Rather than strengthening social-policy responses, what we have seen here is the introduction of a health surveillance, medicalised approach to women’s suffering. Almost no evaluation of whether screening for depression leads to better outcomes for women has been undertaken and depression prevalence for mothers does not appear to have shifted. We do know that every study that has asked women about their experiences of screening has revealed problems: women actually suffering say they often hide their real feelings when completing screening instruments through fear of being seen as bad mothers, or even of having their babies taken from them. In other studies, maternal and child health nurses admit to often screening only those they think might be affected. So many women in need of support are likely to be missed. Nor do we know much about what help is offered once depression is ‘detected’ (a GP referral? medication? counselling?) or whether women take it up. Screening was introduced without any effective systems in place for providing assistance, and nothing is known about whether screening has made any difference in the lives of the women identified as depressed.
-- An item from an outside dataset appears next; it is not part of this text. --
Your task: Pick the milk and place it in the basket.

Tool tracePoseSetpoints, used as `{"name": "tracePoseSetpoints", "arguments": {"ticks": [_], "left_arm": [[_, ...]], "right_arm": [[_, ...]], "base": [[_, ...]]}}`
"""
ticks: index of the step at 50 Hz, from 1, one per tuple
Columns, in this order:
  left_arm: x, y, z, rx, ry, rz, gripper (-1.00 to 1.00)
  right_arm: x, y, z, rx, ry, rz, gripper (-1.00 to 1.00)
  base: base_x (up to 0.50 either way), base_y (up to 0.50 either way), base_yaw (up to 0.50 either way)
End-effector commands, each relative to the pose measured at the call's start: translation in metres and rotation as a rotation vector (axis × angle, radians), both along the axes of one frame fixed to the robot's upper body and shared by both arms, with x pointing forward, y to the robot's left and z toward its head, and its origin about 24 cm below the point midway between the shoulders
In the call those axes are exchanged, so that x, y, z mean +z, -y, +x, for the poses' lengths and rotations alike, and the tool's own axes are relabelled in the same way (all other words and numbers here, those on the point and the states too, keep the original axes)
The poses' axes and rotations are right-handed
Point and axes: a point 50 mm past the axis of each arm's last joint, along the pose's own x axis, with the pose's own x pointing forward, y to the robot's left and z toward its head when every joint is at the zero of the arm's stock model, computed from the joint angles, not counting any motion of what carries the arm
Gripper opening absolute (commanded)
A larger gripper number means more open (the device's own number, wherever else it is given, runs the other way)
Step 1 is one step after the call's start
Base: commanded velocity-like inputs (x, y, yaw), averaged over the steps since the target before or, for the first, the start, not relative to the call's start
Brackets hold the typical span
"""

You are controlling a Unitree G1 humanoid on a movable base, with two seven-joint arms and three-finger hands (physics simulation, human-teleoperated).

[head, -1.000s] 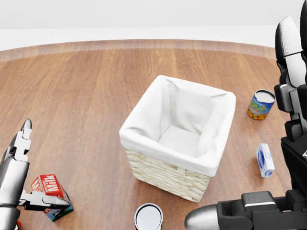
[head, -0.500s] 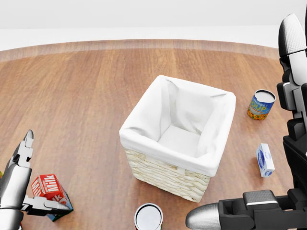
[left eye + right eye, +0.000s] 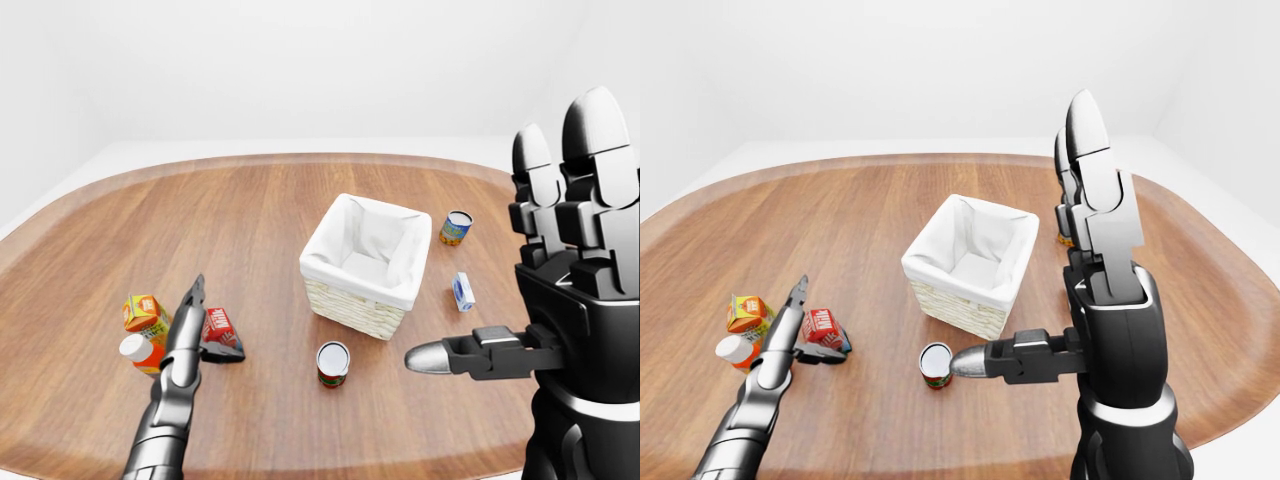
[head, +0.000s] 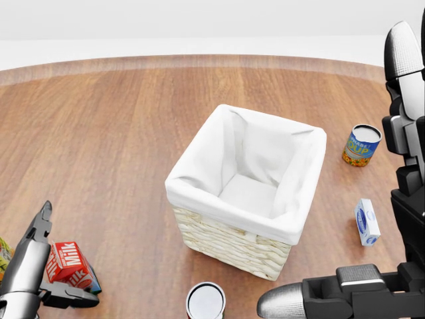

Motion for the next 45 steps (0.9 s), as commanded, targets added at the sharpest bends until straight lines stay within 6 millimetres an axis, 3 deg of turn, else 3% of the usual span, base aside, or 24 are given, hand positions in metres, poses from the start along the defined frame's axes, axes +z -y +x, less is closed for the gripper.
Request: {"name": "tracePoseSetpoints", "arguments": {"ticks": [1,5,11,12,14,15,16,33,45], "left_arm": [[-0.027,-0.001,-0.002,0.003,-0.142,-0.002,1.00],[-0.029,-0.002,0.001,0.018,-0.145,0.012,1.00],[-0.036,0.001,0.000,-0.011,-0.209,-0.101,0.98],[-0.036,0.001,0.000,-0.013,-0.208,-0.102,0.33],[-0.036,0.002,0.001,-0.018,-0.211,-0.122,-0.62],[-0.034,0.002,0.001,-0.021,-0.205,-0.123,-0.74],[-0.032,0.002,0.002,-0.026,-0.193,-0.111,-1.00],[-0.031,0.008,0.008,-0.061,-0.207,-0.081,-1.00],[0.070,0.023,0.056,-0.272,0.097,0.019,-1.00]], "right_arm": [[0.000,-0.001,0.000,0.006,-0.003,0.002,1.00],[0.000,-0.001,0.000,0.008,0.002,0.001,1.00],[0.002,-0.001,0.000,0.008,0.009,0.000,1.00],[0.002,-0.001,0.000,0.008,0.009,0.000,1.00],[0.001,-0.001,0.000,0.008,0.007,0.000,1.00],[0.002,-0.001,0.000,0.007,0.011,-0.001,1.00],[0.003,0.000,0.000,0.007,0.021,0.000,1.00],[0.000,-0.002,0.000,0.012,-0.003,0.005,1.00],[-0.002,-0.003,0.000,0.013,-0.014,0.002,1.00]], "base": [[0.00,0.00,0.00],[0.00,0.00,0.00],[0.00,0.00,0.00],[0.00,0.00,0.00],[0.00,0.00,0.00],[0.00,0.00,0.00],[0.00,0.00,0.00],[0.00,0.00,0.00],[0.00,0.00,0.00]]}}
It is important however to keep some perspective on the current condition of motherhood. Six in seven women do not experience depression as they embark on having children, so ‘motherhood as misery’ seems hardly to have caught on in the real world, despite social media appearing to tell a different story, as individual tales of the miseries of motherhood are constantly aired and shared. Perhaps raising awareness of mental-health issues has had unintended consequences.
The responses to maternal depression to date largely locate the life transformations that come with the birth of a baby squarely in the realm of the individual woman and not within the social relations actually at the core of the process of conceiving, birthing and raising children. This does a disservice not only to mothers experiencing depression but to all mothers. Despite evidence of the social underpinnings of maternal depression, there is little yet being done to change the context in which women so often mother alone. Integrating motherhood into adult life poses myriad balancing acts for most women, but the problems do not lie with motherhood or with women but rather with how societally unsupported motherhood so typically is. And the more that the difficulties of becoming a mother are medicalised, pathologised and individualised, and the joys and satisfactions and social value of motherhood ignored, the more I fear that women are being seduced into believing that the challenges facing them in becoming mothers are mental-health crises rather than life and social challenges requiring social and community responses.
As Camilla Nelson so aptly put it in ‘Happy Housewives and Angry Feminists: The Myths of Modern Motherhood’ back in 2015: ‘If society can solve its social problems, then maybe motherhood will cease to be a misery competition—mothers might not be happy in a utilitarian or hedonistic sense, but will lead rich and satisfying lives. And then maybe a stay-at-home dad can change a nappy without a choir of angels descending from heaven, singing “Hallelujah”’.